A Belle Alliance
The Battle About Books
About the Battle

Introduction

by Gary Cousins, Germany

"... writing about the battles and campaigns of earlier times is no easy task, nor is it one to be undertaken lightly. The basic facts are not always easy to discover; and when they are found, it often proves difficult to reconcile one with another. Every battle has unique nuances and shifts of mood as well as aspects of special military importance, and to miss the fluctuating atmosphere of doubt and confidence, of fear and elation, is often to misrepresent the true events, albeit unwittingly. These qualitative factors… are often of greater significance than purely quantitative considerations…The writer, therefore, in seeking to do justice to his subject, must attempt to qualify as well as quantify - and in this, considerations of personal inclination and national bias inevitably enter into the picture". [1]

I am intrigued by the seeming "Belle Alliance" of Mr. Hofschröer with the Sibornes, as evidenced by several recent magazine articles (some listed at [2]). Mr. Hofschröer has written two books on the subject of the 1815 campaign, ([3], [4]), and a third book is on the way, in which inter alia the theme of Wellington’s errors, and cover-ups, leading to the creation and maintenance of a British Waterloo myth, (which perhaps obscured the "fact" that it was a German victory), is developed. Yet there are significant differences between Mr. Hofschröer’s stance and version of events, as related in his books, and that contained in Siborne Sr.’s "History" [5] (and Siborne Jr.’s "Letters" [6]).

Siborne Sr.’s attitude towards Wellington and the British is highly positive -- particularly in his praise of Wellington’s personality, and in his approving description of his strategy and tactics (and although he is warm towards the Germans in Wellington’s army and towards the Prussians, a German victory is certainly not his conclusion). Regarding events pre-campaign, and on the 15th-17th June 1815, Mr. Hofschröer must find little explicit support for his case against Wellington in the description of Wellington’s conduct in this period given in "History".

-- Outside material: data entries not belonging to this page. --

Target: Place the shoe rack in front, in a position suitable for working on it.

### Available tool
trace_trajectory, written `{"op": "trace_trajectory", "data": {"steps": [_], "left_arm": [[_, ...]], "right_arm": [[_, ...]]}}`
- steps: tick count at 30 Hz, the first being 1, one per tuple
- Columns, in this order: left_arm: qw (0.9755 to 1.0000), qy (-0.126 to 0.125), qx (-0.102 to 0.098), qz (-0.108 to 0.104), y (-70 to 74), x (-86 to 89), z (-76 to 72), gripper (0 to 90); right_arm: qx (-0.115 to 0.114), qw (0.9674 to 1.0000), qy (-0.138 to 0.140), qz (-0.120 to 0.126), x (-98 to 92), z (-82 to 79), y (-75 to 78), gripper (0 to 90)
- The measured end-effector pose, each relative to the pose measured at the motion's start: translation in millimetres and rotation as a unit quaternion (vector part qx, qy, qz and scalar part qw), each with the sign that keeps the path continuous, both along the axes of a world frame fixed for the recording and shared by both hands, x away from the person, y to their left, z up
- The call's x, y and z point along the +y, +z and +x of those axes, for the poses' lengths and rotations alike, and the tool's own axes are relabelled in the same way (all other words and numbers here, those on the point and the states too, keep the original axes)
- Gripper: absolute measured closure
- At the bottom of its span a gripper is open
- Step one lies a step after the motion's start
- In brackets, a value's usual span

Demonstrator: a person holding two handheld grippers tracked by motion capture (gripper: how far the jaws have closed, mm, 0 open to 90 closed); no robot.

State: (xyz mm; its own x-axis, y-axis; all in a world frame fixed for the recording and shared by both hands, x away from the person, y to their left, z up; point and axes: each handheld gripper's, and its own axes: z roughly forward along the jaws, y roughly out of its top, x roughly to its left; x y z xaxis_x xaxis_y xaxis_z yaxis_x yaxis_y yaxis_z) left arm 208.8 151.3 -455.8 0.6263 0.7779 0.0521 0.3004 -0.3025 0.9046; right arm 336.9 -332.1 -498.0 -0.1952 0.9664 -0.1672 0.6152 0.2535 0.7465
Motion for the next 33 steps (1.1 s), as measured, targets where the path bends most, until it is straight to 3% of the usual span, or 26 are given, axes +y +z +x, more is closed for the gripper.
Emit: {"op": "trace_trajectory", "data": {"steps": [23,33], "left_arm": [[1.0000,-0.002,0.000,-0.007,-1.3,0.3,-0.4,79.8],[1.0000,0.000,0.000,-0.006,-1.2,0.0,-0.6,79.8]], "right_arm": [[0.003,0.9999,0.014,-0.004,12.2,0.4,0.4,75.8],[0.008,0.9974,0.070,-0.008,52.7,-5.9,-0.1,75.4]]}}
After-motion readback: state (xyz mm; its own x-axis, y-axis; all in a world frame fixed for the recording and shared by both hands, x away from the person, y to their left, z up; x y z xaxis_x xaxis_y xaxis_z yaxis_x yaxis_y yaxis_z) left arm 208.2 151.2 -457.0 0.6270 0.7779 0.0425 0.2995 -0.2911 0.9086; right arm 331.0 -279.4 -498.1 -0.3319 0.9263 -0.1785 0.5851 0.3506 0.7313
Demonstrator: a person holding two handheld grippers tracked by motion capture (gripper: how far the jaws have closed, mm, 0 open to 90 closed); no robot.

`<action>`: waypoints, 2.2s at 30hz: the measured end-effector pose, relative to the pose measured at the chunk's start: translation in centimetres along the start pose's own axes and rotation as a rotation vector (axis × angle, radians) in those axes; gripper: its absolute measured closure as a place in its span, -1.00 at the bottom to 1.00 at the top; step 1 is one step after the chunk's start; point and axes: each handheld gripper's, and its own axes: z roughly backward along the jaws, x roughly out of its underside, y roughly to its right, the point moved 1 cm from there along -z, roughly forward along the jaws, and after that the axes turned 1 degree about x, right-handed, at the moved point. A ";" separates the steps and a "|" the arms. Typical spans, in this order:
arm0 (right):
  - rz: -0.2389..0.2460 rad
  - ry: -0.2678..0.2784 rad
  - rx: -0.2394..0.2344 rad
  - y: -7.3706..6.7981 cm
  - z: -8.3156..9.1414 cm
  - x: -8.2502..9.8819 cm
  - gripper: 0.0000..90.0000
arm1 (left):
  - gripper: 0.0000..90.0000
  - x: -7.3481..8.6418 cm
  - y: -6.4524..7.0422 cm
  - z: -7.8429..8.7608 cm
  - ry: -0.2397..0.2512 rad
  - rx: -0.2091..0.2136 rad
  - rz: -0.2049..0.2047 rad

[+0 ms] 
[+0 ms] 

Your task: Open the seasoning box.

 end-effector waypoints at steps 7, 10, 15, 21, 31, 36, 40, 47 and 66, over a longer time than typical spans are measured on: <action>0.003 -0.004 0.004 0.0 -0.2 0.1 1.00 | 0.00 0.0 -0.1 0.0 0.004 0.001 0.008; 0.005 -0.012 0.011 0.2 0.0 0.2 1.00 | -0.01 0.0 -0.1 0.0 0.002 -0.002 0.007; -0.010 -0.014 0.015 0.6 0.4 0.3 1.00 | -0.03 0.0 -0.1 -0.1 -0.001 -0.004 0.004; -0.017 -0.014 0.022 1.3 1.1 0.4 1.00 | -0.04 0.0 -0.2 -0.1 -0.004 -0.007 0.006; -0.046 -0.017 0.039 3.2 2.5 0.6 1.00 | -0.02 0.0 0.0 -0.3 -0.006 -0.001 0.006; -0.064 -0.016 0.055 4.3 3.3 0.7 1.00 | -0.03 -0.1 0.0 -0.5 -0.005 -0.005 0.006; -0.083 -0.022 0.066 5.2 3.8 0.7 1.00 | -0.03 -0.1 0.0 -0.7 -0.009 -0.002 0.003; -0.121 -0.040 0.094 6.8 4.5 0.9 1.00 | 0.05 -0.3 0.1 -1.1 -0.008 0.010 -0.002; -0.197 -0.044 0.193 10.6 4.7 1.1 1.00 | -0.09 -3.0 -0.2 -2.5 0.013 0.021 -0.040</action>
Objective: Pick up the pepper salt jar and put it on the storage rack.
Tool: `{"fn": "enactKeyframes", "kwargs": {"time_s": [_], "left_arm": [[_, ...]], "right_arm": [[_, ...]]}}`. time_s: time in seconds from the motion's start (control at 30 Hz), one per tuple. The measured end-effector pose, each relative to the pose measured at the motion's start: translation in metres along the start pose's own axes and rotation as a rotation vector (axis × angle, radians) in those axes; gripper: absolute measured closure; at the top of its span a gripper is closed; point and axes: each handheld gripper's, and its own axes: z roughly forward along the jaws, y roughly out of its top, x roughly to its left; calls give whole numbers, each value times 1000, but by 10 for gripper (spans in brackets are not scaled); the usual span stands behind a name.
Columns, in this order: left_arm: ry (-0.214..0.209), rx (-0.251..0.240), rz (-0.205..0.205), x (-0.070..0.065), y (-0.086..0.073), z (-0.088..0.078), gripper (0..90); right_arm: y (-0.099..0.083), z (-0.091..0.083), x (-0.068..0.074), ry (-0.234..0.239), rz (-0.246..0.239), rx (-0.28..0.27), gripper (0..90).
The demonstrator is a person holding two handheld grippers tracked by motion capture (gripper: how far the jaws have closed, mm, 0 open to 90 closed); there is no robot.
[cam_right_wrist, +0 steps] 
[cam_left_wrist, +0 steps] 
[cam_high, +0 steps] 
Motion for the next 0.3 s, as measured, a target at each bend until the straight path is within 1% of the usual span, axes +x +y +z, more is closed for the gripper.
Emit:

But as for the 18th June, Siborne Sr. leaves the reader in no doubt that the victors of the main battle were the British and German troops -- particularly the British -- under Wellington; and that the Prussians, whose intervention is described more than once with the word "tardiness", (e.g. "History", p.395), played a supportive and co-operative role, and one that was not necessarily as decisive or effective as Mr. Hofschröer and others insist.

There are two main aspects of Siborne Sr.’s description of the events of 18th June which I would like to consider: they both involve differences about the quantitative and qualitative factors referred to in the introductory quotation.